Search the listing below for "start". Copy each matching line.

*** Begin section ***

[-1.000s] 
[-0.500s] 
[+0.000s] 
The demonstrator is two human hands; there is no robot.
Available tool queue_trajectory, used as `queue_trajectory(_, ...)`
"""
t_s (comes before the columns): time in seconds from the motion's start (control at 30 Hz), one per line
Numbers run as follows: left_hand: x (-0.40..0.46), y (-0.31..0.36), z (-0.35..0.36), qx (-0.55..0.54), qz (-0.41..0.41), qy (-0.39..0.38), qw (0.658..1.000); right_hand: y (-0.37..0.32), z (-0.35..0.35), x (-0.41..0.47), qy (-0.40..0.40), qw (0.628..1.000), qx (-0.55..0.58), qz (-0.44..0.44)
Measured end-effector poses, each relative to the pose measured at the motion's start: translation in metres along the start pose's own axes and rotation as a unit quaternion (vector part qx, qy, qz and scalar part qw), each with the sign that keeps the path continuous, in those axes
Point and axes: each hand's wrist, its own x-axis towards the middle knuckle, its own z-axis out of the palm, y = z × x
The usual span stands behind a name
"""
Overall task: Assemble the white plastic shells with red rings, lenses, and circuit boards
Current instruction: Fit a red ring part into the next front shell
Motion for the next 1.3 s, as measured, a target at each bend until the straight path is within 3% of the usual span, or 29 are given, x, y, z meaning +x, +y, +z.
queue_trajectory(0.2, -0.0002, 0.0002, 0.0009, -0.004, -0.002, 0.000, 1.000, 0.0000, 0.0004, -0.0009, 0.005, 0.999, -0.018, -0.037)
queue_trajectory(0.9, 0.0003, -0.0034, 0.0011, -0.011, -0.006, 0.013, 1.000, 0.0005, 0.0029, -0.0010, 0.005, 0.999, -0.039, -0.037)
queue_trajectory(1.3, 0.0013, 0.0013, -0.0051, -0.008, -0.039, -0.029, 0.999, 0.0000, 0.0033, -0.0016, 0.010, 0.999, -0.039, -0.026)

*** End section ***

Exercise answer ::
t_s (comes before the columns): time in seconds from the motion's start (control at 30 Hz), one per line
Measured end-effector poses, each relative to the pose measured at the motion's start: translation in metres along the start pose's own axes and rotation as a unit quaternion (vector part qx, qy, qz and scalar part qw), each with the sign that keeps the path continuous, in those axes

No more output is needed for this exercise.